As one of the most popular messaging services on the market, Apple’s iMessage is an industry benchmark. If you’ve already purchased an iPhone, iPad, or Mac, it’s easy to use with each other. At the same time, Google hopes to join forces with operators to attract more users through the Rich Communications Service (RCS), which clearly relies on Android’s huge market share. Unfortunately, over the years, security is still a short board for Google RCS.
(From: Google, via BGR)
Not only does RCS not have end-to-end encryption like iMessage, but it has proven to be a huge concern for user privacy and data security, as security researchers have spent.
The first problem with RCS, sRLabs researchers explained to Motherboard, is the lack of uniformity in security measures. User data is at risk of being compromised because RCS can be used in some markets to display text messages and call content, or to locate users.
However, this problem does not stem from the RCS standard itself, but from the way mobile operators implement it. RCS is designed to provide a rich sMS experience comparable to iMessage and become the default messaging app on Android smartphones.
Apple has yet to announce its support for RCS, so only Google is pushing it unilaterally. “Everyone seems to be making mistakes in different ways, which is a step backwards for many networks,” says security researcher Karsten Nohl.
Obviously, some carriers identify users through IP addresses, which is how they provide profiles.

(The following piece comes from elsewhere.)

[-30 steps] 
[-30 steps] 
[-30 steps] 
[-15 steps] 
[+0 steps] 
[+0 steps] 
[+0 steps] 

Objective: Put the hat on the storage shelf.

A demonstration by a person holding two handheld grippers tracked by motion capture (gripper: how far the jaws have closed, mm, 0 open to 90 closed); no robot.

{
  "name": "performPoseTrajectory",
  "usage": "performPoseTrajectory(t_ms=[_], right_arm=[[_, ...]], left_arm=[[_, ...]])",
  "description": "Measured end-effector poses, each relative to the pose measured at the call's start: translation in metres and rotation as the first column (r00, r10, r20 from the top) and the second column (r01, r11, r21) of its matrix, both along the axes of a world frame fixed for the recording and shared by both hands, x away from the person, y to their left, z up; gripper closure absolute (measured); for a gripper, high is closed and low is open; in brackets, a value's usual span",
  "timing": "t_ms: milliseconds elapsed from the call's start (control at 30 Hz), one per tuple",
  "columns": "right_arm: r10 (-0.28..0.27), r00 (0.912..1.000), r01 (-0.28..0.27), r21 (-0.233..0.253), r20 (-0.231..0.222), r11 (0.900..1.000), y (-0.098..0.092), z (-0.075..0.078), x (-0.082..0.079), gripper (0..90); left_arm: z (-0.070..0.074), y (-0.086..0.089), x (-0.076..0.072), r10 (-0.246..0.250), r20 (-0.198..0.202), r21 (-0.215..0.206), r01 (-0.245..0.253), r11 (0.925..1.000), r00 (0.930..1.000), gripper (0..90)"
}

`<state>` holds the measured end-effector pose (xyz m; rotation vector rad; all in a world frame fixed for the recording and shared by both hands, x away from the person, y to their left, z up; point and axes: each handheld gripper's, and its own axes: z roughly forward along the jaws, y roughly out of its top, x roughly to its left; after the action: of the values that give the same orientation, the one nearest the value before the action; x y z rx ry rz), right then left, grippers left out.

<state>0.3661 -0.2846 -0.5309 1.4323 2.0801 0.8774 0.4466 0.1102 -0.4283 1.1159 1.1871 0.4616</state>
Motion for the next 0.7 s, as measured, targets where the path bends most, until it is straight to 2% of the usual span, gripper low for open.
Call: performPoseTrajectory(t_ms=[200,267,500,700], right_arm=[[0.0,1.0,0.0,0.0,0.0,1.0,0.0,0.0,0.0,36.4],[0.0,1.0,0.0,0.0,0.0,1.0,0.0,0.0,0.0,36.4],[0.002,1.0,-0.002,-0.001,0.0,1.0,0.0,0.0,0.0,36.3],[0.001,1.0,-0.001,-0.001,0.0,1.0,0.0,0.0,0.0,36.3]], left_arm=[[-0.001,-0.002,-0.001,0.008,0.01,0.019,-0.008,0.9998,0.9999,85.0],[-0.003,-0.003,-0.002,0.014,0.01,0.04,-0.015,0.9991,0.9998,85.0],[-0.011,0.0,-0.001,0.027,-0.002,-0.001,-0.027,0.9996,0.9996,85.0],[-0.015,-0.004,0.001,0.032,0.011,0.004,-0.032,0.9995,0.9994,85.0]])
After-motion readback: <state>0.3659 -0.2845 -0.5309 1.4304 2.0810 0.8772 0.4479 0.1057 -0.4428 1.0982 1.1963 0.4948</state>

But Nohl explains, “Any application you install on your phone can request a call to the file even if you don’t grant any permissions.”
As a result, each app can get the username/password of a voice caller known as a text message, which is a pretty unexpected bug.
In addition, operators authenticate RCS users by sending six-digit verification code text messages, without limiting the number of attempts, resulting in violence by attackers to crack security codes.
With a million attempts completed in five minutes, an attacker can also successfully touch an RCS profile in the same short period of time. Fortunately, GSMA and operators are aware of these issues and may be taking remedial action.
It is important to note that while SRLabs does not disclose details, some of these vulnerabilities can still be exploited by malicious actors, after all, as up to 100 mobile operators have RCS enabled. Interested friends can keep an eye out for the European Black Hat Conference in December.